Investigating Tangles, Chapter One (1)

     It is way too hot.

     The sun pounds down on the back of my neck, and though I can’t see it, I know the skin there is in the process of changing from white to neon pink. I can feel it tingling, almost as though it were very slowly sizzling...

     Ugh. Bad mental image. Stopping right there.

     And ouch. Pain. Okay, stopping right here on the pathway too.

     It takes Eric about ten seconds to realize that I’m not following him anymore. He turns back, and when he sees me leaning against a tree and rubbing at the canvas cloth around my knee, he groans in exasperation.

     “Nia!”

     “Eric!” I say, imitating his tone. With a grunt, I unsling my rucksack and let it fall onto the packed earth of the trail. “Let’s take a break.”

     Eric just looks at me for several long moments. Then he brushes his sweaty hair out of his face, mutters something vaguely obscene, and starts edging back down the trail until he reaches a boulder about halfway between us. “Fine then. We’ll sit on this rock, for a little bit.”

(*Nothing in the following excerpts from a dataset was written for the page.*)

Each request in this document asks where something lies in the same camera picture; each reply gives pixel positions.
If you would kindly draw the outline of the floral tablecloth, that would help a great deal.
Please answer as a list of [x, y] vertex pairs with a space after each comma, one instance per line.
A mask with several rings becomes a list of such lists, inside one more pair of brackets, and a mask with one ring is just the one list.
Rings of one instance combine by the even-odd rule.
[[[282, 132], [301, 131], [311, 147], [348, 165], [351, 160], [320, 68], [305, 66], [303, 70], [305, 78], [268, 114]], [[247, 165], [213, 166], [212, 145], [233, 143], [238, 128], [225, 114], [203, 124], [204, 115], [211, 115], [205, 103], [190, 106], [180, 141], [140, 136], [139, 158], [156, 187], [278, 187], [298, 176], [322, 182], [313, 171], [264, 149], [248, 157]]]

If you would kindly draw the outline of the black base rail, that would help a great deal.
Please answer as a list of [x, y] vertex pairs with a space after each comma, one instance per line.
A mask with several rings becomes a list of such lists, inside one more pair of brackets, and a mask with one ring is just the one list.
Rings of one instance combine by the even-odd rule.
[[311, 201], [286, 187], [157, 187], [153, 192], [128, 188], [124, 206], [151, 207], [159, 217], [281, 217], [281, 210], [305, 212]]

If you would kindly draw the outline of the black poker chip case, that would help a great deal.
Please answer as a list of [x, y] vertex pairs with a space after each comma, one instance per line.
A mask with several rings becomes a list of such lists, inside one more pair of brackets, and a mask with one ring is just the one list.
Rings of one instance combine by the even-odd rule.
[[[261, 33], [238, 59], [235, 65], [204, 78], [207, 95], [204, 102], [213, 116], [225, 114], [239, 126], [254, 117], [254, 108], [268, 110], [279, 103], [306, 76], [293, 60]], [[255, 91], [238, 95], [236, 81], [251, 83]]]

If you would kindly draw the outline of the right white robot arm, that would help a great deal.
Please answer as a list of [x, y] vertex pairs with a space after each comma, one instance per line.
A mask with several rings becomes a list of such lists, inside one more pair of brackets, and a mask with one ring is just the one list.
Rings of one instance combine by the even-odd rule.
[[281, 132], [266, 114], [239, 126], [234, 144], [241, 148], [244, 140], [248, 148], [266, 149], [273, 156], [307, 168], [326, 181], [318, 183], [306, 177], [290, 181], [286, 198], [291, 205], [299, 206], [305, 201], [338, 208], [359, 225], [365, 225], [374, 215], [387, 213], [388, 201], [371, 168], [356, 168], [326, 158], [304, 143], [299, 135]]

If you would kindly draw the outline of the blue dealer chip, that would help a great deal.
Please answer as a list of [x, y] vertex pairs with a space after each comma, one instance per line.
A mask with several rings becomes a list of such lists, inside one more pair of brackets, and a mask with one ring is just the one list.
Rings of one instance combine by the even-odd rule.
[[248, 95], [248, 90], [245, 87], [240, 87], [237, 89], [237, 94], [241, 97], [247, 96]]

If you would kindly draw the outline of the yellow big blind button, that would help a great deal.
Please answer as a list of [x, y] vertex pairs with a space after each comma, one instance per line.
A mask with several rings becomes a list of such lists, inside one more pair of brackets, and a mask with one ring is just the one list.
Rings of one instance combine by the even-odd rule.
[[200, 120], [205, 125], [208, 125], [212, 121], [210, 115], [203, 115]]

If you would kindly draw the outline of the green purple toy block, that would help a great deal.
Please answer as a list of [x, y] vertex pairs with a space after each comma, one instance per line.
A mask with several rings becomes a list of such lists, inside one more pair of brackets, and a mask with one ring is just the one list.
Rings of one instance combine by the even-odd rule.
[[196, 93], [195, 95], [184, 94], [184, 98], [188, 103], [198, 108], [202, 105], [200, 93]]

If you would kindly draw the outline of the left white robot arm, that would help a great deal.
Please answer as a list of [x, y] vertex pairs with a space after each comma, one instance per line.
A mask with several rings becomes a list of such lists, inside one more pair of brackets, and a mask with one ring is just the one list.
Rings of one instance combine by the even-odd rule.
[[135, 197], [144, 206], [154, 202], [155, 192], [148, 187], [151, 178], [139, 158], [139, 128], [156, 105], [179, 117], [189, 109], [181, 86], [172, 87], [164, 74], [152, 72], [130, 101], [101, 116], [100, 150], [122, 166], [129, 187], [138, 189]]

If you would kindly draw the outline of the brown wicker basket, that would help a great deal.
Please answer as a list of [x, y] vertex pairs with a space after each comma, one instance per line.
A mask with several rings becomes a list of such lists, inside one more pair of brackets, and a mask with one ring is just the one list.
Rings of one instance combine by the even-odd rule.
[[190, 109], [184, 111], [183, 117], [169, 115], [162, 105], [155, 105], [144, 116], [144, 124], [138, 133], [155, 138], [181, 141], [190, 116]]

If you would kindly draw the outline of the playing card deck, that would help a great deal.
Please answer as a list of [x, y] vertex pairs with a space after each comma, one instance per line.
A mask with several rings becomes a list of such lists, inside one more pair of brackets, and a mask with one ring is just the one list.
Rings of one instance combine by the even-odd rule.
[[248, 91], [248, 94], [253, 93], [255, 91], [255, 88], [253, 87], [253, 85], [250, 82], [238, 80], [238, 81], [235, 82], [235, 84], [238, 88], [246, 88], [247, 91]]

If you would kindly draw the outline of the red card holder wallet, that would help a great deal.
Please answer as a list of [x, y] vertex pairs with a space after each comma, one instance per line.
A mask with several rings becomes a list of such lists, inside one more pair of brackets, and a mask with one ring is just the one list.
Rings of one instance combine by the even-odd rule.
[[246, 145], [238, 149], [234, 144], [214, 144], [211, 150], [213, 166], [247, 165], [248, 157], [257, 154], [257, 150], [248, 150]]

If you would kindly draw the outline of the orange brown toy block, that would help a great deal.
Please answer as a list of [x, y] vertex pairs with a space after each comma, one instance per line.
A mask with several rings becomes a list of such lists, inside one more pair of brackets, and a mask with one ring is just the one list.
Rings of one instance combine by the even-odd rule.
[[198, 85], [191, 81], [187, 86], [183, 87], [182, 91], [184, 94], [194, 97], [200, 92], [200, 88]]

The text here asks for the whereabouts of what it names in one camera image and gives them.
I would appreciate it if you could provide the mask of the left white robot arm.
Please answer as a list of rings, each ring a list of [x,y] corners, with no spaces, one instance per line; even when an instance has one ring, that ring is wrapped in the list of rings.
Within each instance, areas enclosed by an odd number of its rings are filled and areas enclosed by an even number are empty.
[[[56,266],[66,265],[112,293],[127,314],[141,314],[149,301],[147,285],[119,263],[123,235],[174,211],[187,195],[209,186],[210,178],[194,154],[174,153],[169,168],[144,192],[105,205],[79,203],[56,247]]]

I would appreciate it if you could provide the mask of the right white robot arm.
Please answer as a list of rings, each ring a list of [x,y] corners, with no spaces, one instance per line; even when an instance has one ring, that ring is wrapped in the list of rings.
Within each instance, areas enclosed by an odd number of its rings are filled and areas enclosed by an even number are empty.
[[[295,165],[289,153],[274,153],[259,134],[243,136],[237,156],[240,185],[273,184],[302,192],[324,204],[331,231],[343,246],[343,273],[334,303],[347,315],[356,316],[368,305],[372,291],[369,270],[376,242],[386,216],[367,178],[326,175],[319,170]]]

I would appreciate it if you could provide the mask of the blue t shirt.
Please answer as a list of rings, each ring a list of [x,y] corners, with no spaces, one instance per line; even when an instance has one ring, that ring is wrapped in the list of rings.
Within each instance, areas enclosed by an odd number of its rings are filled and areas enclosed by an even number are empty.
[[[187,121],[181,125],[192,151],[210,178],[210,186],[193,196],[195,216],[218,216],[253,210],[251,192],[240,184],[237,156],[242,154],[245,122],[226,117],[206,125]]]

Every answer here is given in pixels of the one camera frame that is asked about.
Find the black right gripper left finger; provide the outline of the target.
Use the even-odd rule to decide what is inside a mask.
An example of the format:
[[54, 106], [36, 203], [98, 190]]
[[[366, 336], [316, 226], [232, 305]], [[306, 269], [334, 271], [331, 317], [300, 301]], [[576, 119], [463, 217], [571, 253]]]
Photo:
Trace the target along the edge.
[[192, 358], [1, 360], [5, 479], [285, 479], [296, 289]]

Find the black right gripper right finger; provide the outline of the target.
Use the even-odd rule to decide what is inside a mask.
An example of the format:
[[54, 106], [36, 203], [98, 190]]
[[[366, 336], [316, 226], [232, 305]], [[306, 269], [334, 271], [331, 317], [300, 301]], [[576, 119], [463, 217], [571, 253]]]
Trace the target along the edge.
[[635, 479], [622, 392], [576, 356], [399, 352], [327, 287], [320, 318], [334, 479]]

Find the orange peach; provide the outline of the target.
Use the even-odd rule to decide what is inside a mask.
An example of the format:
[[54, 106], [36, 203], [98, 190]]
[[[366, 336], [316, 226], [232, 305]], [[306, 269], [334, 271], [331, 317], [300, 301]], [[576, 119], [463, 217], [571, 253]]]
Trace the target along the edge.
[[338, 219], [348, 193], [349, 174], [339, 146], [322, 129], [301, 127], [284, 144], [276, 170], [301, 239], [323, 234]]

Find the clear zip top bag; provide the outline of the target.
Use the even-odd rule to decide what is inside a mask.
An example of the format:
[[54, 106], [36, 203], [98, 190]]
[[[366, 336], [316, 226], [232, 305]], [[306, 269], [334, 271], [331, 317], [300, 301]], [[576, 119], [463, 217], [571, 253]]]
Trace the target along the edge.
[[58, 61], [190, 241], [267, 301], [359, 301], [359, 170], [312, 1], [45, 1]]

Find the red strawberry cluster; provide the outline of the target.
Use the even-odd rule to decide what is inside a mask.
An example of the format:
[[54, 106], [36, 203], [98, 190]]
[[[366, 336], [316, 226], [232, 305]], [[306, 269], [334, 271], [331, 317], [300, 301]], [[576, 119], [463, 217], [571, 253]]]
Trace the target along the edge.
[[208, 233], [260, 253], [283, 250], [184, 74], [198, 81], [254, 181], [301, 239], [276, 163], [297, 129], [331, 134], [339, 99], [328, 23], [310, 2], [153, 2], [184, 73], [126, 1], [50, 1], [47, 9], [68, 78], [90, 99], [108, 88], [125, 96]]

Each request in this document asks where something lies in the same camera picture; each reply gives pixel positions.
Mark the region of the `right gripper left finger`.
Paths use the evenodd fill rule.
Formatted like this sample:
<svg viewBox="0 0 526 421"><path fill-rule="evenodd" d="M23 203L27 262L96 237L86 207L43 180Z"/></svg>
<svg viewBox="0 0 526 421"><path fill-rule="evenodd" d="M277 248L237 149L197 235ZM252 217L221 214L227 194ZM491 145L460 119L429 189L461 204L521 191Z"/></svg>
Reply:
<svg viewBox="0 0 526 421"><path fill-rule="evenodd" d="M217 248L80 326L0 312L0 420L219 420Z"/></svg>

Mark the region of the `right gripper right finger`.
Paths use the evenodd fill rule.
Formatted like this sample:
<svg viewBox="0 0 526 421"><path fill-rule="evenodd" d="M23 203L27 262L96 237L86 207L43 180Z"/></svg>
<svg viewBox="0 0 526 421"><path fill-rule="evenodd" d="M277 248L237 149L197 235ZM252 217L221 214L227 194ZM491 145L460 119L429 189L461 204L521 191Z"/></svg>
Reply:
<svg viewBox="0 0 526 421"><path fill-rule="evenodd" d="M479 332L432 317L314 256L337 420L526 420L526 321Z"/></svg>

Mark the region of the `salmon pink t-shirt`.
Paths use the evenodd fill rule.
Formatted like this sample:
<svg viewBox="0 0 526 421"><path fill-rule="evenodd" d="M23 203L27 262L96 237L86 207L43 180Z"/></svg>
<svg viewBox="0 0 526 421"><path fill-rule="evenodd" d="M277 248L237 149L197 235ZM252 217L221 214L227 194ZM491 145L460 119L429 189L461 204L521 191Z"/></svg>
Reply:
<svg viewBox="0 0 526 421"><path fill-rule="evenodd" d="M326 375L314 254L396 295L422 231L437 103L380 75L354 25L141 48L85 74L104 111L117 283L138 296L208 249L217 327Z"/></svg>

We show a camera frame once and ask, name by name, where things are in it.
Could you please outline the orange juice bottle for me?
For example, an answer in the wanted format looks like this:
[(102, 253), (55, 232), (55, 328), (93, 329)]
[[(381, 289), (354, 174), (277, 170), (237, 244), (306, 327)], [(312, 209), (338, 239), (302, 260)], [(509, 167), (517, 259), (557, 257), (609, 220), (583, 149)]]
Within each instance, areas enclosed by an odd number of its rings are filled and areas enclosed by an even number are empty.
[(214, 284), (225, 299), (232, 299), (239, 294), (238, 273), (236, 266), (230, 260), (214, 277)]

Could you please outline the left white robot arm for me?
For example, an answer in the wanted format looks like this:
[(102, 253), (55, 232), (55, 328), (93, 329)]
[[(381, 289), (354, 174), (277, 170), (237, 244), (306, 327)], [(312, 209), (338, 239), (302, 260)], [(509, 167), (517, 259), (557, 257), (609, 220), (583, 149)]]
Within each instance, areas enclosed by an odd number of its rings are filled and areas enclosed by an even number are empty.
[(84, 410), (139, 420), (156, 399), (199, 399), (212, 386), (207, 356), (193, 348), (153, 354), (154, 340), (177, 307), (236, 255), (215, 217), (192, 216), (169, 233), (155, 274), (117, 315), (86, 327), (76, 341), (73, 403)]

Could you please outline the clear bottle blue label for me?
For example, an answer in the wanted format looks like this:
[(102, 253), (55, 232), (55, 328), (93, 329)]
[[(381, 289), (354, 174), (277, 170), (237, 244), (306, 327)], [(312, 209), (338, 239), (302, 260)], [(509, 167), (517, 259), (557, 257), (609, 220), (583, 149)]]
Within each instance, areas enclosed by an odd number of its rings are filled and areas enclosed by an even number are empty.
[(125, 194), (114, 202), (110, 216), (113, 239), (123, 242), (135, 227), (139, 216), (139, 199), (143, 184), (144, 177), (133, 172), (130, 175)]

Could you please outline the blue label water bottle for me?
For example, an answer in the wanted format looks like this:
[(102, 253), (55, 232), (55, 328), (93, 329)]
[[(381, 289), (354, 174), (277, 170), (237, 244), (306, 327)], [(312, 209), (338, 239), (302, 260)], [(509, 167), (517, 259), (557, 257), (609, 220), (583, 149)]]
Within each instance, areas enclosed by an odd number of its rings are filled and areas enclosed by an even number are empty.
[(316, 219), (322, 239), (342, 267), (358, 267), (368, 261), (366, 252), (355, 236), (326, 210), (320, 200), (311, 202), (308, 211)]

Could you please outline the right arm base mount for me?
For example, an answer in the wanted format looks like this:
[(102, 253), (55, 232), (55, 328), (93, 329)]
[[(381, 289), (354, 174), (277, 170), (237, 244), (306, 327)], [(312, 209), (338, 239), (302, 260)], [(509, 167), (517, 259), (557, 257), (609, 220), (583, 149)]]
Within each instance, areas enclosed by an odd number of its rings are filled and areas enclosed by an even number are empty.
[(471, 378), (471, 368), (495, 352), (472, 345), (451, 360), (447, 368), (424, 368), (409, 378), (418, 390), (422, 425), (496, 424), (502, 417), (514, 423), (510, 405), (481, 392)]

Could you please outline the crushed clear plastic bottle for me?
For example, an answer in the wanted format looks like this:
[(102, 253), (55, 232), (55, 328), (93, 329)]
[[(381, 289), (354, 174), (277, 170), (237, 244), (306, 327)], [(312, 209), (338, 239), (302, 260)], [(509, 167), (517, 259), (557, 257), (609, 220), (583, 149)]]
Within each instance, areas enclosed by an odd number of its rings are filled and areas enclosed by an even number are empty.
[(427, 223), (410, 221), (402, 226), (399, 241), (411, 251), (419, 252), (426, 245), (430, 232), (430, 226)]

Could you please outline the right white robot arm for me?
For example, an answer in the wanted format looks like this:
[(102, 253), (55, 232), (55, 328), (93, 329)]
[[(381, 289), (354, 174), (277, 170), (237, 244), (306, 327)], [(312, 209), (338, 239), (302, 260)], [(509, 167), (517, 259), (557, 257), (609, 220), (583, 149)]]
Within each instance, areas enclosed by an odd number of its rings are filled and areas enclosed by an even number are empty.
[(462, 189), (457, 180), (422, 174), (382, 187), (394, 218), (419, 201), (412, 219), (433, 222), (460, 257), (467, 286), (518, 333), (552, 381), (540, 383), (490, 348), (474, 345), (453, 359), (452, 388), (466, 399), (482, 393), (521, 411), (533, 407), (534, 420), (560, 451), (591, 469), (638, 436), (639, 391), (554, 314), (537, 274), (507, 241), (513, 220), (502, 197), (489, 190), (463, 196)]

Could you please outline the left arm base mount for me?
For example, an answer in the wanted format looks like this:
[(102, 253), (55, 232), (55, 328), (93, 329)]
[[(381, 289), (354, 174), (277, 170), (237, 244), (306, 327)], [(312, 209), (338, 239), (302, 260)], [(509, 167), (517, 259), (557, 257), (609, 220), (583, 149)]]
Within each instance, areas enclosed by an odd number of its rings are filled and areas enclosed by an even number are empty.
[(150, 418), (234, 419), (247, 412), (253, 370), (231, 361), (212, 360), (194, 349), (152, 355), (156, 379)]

     “You can sit there if you like, but I’m quite comfortable right here,” I say. I ease my way down until I’m sitting with my back against the scratchy bark of the tree.

     “Nia, you really---”

     “It’s fine,” I say. “I’ll be fine.”

     He shuts up.

     While Eric settles himself on the boulder, I take a gulp of water from my canteen and tentatively touch the back of my neck. There’s no pain yet, but I know there will be. I think some misguided fairy godmother must be the cause of my bad luck, or else it was just some great cosmic joke that I, of all people, ended up with skin the color of vanilla ice cream. The word “tan” simply does not exist in my body’s vocabulary, no matter how many hours I spend in the sun. Which is why I generally prefer to work at night, but I don’t always have a choice about that. As a matter of fact, Eric and I generally have very little choice in when we work, but that’s all part of this glorious profession. Tramping through rocky scrubland with a gimpy knee and a man you can’t stand? Heigh-ho, the glamorous life...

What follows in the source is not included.